# Goal of the exercise
From the records below, copy each line that has the word "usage" in it.

(Records from a collection)
——

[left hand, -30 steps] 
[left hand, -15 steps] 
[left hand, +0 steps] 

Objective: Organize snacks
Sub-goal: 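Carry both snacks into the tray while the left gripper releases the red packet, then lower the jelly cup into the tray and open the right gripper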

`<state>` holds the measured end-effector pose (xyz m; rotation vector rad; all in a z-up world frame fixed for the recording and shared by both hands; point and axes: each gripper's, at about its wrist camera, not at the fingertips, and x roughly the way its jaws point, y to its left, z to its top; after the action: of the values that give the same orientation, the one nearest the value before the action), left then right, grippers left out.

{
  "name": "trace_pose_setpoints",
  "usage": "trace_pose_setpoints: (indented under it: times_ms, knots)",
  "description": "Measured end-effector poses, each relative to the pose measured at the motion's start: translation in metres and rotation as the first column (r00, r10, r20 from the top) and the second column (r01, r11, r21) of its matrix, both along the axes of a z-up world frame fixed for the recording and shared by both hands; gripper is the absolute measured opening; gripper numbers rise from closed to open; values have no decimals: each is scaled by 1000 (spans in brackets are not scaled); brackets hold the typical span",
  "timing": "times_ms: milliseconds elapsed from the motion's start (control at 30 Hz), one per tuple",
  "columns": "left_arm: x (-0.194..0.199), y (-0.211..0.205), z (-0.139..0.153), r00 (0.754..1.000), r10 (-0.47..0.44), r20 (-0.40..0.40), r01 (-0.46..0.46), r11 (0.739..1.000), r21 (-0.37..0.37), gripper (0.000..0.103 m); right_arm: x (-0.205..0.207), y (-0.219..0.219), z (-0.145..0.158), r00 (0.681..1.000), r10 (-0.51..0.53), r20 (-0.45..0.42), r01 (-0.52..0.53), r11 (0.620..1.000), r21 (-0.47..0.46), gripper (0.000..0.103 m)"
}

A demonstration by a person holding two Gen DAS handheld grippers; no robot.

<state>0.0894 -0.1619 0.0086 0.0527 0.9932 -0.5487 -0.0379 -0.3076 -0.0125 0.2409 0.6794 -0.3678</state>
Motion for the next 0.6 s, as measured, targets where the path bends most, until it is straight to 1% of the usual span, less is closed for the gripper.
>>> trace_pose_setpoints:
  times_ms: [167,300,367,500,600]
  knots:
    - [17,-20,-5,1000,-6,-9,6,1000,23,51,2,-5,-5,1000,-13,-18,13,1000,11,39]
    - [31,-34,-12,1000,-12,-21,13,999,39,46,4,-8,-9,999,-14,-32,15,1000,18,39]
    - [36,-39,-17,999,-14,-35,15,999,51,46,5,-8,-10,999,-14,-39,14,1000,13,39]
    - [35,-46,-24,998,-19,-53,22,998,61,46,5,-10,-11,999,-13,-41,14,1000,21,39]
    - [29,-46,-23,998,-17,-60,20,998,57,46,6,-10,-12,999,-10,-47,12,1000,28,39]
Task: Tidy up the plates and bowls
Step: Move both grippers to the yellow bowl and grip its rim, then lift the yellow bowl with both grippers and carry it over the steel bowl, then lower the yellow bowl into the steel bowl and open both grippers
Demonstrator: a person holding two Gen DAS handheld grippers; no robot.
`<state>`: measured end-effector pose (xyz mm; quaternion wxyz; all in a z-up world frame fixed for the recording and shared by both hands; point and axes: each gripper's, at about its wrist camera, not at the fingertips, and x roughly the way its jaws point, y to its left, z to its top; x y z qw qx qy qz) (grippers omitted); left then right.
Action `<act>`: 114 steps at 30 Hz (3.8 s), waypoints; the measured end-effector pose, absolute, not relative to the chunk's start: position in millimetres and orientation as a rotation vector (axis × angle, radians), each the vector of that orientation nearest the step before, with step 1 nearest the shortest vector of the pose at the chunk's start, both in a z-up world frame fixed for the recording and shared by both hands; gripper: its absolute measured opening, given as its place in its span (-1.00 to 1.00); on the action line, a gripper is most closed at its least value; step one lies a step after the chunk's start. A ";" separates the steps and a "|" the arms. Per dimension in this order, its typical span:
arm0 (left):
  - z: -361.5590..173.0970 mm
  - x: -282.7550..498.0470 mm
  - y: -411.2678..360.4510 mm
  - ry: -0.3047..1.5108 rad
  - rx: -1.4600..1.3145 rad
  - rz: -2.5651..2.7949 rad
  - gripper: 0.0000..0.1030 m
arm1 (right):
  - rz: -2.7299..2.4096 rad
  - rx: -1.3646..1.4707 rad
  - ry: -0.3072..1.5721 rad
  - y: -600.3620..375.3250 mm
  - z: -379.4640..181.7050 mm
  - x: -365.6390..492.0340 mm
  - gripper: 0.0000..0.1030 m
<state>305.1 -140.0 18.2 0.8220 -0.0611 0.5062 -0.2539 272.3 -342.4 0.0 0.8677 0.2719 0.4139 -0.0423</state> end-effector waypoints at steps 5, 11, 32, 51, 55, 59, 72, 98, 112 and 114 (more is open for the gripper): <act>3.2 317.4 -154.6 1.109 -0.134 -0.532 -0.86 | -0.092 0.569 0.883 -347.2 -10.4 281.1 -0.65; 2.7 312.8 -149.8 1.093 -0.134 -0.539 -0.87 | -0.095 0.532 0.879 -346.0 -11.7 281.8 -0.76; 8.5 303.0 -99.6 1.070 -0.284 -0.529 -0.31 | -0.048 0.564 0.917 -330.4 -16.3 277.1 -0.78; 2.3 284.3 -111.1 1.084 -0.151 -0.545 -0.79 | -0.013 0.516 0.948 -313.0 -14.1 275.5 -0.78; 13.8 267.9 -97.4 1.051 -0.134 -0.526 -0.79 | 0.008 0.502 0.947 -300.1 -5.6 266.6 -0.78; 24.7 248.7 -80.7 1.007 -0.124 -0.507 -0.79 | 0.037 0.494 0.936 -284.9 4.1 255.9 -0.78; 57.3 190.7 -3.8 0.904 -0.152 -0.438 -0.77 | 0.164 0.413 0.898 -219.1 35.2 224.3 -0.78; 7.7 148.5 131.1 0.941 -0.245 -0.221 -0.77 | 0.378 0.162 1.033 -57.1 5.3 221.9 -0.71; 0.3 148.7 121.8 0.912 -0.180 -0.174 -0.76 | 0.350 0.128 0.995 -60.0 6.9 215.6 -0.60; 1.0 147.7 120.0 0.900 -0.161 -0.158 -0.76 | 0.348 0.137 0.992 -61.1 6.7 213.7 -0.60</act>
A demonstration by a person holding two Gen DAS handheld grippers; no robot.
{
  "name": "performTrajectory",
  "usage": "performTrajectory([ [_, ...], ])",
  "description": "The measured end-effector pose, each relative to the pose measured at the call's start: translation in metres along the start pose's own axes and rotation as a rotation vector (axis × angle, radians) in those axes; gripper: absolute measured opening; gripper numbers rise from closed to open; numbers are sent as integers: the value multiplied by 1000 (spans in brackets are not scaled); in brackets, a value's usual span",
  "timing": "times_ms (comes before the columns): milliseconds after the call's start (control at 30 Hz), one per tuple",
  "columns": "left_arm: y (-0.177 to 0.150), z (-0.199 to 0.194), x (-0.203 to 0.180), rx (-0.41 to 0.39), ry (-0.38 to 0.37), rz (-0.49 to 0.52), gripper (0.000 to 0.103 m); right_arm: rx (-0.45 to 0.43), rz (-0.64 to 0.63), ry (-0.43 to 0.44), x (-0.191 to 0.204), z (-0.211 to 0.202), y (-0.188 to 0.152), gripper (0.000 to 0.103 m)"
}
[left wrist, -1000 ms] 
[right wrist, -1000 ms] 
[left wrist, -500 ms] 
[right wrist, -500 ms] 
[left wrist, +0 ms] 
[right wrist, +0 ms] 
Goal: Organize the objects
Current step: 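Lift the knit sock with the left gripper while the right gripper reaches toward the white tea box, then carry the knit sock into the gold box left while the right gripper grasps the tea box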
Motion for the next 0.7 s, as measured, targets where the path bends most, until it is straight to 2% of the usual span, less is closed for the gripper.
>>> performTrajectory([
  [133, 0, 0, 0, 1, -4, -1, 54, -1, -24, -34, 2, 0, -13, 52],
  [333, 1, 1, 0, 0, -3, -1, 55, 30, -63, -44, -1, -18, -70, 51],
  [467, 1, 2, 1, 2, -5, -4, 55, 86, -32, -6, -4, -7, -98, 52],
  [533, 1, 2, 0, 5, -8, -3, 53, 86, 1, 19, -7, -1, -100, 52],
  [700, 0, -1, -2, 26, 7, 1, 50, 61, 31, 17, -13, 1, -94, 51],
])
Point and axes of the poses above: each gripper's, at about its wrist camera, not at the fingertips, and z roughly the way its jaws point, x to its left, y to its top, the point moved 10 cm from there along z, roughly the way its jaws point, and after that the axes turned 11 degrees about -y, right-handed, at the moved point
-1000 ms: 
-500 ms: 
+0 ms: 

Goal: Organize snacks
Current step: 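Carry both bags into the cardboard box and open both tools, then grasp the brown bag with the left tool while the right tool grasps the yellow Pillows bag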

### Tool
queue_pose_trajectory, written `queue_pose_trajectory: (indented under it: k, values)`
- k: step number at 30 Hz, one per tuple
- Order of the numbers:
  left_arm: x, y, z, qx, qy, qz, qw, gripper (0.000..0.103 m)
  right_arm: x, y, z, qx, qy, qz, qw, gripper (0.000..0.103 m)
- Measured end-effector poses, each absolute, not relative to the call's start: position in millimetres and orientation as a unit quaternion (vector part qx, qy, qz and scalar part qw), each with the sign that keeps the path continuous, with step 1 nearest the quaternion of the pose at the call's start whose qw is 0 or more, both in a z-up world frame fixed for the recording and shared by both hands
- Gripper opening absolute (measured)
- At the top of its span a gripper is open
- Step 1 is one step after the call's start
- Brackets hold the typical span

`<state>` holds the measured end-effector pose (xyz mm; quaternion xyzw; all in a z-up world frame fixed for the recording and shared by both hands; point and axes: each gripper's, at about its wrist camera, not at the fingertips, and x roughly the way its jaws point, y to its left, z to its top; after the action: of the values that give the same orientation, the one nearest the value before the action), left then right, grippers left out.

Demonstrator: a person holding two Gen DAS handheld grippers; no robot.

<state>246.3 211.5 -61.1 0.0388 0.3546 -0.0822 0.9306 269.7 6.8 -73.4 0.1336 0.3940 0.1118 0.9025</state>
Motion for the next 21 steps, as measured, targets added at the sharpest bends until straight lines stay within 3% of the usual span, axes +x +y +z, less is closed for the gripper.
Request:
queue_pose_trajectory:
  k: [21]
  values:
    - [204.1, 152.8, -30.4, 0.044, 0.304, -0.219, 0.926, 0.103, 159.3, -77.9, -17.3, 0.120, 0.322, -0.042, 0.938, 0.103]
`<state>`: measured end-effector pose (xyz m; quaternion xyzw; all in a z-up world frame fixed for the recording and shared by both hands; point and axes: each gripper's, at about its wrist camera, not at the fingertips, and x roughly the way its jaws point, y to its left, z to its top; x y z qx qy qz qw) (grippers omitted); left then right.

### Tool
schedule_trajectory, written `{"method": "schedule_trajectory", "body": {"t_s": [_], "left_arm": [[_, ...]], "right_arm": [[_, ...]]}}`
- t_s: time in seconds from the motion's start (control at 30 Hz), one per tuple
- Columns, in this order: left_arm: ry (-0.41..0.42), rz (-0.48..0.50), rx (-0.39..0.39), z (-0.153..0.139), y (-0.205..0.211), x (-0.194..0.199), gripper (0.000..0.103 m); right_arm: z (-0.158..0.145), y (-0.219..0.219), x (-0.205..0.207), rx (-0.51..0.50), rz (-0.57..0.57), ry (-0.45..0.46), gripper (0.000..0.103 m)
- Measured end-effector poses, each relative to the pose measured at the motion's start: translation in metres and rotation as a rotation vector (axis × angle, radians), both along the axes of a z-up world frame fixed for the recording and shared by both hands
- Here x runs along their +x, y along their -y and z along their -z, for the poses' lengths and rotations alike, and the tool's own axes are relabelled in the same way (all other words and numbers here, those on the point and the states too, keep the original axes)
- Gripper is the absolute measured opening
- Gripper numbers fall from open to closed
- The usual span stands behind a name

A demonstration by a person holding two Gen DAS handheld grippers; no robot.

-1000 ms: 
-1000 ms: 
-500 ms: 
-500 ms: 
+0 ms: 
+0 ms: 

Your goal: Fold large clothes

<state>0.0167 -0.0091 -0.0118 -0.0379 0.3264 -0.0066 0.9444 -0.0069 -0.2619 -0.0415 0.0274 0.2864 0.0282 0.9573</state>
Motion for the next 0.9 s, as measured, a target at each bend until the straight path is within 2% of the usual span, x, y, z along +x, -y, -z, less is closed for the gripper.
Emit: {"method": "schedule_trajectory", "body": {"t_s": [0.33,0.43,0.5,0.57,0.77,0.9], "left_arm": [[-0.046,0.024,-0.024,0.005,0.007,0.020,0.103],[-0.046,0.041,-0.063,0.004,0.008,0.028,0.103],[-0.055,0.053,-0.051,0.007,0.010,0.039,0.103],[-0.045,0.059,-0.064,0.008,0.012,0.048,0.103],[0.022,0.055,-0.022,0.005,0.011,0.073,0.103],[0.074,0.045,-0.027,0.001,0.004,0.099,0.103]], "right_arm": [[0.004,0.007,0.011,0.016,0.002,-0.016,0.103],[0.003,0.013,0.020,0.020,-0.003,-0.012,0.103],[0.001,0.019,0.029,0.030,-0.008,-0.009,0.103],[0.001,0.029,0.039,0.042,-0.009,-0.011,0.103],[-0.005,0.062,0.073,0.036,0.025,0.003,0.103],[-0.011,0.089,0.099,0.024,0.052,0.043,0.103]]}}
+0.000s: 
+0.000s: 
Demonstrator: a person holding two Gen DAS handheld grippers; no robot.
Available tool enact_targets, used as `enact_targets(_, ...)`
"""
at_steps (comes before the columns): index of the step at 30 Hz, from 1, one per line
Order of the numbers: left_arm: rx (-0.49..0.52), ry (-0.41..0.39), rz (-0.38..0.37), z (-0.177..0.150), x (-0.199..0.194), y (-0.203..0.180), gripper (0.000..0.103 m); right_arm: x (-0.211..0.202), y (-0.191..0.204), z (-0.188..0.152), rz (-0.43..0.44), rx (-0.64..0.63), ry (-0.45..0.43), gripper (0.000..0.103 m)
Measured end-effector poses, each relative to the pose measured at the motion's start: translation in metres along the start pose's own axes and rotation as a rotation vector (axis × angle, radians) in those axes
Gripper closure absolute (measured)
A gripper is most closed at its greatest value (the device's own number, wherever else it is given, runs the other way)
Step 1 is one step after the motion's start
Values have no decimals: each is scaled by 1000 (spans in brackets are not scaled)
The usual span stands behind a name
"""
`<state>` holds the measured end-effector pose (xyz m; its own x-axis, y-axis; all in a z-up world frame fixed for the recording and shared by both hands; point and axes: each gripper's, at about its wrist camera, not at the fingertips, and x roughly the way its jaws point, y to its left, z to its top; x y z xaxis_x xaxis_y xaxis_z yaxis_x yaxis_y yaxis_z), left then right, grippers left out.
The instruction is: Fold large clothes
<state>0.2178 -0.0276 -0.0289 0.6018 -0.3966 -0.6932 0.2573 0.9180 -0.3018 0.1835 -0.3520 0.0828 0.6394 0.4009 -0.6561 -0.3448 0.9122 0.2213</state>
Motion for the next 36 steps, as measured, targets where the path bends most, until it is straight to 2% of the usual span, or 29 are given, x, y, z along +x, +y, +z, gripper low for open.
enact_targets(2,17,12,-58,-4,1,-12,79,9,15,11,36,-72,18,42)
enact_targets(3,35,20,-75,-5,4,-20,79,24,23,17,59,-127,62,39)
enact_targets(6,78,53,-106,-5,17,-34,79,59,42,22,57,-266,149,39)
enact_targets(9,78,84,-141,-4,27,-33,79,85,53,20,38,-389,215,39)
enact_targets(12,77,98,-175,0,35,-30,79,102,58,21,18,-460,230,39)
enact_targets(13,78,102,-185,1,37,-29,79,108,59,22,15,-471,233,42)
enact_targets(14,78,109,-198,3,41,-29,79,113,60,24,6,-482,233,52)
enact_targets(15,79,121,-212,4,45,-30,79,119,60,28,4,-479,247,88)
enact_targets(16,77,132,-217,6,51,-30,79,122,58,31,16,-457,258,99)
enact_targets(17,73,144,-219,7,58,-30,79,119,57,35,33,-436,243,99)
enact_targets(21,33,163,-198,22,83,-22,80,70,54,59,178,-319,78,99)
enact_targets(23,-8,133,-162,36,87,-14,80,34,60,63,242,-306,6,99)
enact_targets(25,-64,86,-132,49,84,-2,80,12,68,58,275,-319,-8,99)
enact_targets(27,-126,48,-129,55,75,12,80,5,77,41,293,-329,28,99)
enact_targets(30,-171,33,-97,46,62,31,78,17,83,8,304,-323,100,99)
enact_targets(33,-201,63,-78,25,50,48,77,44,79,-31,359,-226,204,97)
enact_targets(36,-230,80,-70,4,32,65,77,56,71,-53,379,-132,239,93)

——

# Result for this exercise
  "usage": "trace_pose_setpoints: (indented under it: times_ms, knots)",
  "usage": "performTrajectory([ [_, ...], ])",

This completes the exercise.